====== Dataset excerpts

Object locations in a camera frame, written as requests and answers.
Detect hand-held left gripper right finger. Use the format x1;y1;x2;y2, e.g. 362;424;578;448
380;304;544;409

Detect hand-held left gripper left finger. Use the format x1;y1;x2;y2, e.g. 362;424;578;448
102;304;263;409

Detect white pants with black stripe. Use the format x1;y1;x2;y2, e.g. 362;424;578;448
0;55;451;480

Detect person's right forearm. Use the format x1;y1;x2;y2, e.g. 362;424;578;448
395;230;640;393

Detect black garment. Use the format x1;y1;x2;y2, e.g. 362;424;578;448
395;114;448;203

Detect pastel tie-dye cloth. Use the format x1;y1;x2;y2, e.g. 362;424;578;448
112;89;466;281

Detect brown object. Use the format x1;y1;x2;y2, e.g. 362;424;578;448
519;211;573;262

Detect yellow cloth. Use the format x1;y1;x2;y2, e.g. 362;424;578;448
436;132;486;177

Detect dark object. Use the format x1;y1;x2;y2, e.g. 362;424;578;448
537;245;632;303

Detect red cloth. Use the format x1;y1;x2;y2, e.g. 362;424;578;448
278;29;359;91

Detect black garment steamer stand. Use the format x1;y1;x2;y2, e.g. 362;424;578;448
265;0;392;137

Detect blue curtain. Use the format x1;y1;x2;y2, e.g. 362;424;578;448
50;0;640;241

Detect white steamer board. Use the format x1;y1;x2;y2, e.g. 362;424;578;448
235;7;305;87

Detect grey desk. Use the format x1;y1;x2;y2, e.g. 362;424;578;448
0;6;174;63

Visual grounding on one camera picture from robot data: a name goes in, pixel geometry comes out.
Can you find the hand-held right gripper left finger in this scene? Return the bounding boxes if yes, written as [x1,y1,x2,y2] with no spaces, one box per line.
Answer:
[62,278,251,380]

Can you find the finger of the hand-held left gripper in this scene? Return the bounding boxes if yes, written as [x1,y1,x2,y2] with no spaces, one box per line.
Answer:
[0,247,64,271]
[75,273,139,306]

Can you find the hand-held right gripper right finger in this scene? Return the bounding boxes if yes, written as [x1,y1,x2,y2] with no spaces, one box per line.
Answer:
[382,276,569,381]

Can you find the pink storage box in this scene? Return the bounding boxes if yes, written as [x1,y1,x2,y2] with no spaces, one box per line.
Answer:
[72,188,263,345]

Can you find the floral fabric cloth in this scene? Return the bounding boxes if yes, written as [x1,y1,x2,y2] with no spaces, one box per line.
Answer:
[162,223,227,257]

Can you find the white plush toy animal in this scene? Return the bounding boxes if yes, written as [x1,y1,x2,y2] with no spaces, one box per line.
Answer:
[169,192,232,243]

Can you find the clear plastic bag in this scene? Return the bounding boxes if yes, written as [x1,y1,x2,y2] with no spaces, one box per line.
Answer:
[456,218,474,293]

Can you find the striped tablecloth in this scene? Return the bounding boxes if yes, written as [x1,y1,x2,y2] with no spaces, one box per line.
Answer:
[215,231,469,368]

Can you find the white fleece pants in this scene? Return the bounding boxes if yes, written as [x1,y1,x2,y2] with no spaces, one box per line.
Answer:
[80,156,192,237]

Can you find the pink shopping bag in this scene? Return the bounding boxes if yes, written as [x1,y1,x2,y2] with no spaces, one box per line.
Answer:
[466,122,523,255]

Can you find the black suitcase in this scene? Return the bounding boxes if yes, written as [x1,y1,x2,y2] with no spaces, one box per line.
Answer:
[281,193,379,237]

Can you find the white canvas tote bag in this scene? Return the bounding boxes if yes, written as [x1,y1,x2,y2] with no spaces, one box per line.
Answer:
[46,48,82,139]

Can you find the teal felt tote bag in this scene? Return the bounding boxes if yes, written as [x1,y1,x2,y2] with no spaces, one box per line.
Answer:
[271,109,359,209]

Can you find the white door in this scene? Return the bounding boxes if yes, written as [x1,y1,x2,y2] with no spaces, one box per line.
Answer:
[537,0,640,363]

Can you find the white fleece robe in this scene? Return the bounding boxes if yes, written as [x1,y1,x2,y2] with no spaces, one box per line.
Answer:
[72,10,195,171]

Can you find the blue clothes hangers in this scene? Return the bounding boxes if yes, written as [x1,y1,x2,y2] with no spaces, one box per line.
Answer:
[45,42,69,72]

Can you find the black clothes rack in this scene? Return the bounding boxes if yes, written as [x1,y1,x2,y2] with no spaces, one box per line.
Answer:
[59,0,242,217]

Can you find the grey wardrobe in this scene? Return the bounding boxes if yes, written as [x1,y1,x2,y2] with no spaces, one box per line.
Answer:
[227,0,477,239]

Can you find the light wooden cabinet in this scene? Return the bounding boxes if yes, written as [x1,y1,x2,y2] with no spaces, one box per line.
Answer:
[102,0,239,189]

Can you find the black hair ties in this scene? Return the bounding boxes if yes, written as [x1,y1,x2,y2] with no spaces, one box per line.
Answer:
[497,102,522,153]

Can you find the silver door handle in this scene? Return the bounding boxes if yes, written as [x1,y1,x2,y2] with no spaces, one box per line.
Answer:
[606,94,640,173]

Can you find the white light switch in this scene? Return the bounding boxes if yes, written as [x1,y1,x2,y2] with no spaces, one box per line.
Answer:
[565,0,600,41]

============
====== Dataset excerpts

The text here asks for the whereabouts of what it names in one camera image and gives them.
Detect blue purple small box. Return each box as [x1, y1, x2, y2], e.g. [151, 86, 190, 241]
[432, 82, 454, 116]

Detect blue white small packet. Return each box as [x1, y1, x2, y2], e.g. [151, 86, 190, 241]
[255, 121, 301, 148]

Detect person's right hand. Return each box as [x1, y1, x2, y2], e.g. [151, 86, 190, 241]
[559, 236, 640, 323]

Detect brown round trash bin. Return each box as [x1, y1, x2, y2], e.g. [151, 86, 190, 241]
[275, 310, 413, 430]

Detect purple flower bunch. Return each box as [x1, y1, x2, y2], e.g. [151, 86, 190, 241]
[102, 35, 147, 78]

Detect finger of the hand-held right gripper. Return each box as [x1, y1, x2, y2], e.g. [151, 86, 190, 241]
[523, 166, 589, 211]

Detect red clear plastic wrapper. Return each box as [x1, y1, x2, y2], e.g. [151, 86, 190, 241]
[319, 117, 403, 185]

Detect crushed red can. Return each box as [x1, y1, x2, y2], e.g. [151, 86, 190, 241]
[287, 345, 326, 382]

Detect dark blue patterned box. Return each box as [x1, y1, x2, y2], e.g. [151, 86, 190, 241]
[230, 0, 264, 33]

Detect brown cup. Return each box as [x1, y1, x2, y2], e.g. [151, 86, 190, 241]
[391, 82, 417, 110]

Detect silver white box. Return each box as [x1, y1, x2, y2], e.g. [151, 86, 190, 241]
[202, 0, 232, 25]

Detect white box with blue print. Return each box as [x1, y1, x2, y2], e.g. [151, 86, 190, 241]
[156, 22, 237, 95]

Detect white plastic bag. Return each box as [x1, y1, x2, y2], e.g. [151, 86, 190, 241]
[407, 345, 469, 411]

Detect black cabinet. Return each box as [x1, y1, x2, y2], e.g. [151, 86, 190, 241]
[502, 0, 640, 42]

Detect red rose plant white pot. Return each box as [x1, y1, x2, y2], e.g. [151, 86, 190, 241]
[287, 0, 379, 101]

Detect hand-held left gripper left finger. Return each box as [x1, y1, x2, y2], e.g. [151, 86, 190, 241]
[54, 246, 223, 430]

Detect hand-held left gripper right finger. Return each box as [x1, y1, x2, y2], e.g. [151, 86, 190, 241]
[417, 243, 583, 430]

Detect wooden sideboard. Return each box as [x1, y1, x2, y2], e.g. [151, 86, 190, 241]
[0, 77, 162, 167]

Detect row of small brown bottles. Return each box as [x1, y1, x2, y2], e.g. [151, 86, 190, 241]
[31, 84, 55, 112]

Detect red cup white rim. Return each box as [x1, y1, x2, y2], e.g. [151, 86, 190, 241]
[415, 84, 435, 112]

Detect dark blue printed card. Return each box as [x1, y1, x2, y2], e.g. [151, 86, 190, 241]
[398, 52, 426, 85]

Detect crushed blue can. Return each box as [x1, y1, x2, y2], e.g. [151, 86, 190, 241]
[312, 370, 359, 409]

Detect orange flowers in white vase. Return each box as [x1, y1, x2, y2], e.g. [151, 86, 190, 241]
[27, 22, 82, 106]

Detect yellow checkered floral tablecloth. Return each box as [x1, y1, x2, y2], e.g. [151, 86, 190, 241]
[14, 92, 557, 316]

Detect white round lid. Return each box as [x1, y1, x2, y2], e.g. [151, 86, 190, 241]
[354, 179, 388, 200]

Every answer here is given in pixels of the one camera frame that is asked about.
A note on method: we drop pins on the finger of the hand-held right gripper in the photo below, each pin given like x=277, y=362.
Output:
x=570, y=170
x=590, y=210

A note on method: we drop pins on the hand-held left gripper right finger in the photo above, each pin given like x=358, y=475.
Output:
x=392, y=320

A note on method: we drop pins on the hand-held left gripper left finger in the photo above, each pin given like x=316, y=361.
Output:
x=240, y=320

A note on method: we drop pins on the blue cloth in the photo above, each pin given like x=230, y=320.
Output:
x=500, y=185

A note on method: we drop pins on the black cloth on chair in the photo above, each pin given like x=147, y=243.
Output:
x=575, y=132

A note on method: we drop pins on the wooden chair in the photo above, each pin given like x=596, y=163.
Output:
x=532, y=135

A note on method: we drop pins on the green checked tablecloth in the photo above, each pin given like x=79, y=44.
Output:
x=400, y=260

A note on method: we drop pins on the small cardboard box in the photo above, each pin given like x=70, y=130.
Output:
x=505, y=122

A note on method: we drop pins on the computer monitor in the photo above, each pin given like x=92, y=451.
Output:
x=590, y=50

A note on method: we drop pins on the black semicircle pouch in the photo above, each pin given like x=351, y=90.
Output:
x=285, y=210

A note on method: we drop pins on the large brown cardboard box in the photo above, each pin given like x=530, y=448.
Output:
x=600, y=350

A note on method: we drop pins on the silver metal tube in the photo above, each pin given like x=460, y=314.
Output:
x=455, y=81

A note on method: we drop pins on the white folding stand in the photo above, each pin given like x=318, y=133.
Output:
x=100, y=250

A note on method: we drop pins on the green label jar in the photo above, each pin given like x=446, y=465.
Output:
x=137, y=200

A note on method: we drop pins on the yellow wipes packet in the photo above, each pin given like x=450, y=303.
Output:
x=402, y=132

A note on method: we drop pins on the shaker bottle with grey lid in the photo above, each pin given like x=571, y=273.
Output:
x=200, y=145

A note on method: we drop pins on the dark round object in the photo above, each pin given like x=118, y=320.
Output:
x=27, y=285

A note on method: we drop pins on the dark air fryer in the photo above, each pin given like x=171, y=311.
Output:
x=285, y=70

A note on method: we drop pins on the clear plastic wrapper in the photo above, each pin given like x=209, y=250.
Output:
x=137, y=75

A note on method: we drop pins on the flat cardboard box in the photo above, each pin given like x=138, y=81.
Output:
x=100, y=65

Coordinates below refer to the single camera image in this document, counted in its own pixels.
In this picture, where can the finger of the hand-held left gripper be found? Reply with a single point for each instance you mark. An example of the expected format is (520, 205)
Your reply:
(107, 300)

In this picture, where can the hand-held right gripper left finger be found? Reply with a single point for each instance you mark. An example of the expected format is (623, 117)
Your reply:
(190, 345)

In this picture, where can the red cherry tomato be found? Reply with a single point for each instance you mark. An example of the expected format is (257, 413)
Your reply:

============

Look through the data and gather every line with the string "door" in it.

Can you find the white door in this scene? Return the bounding boxes if yes, written as [x1,y1,x2,y2] with no spaces, one box per line.
Can you find the silver door handle in this scene? Return the bounding boxes if yes, written as [x1,y1,x2,y2] with no spaces, one box per line.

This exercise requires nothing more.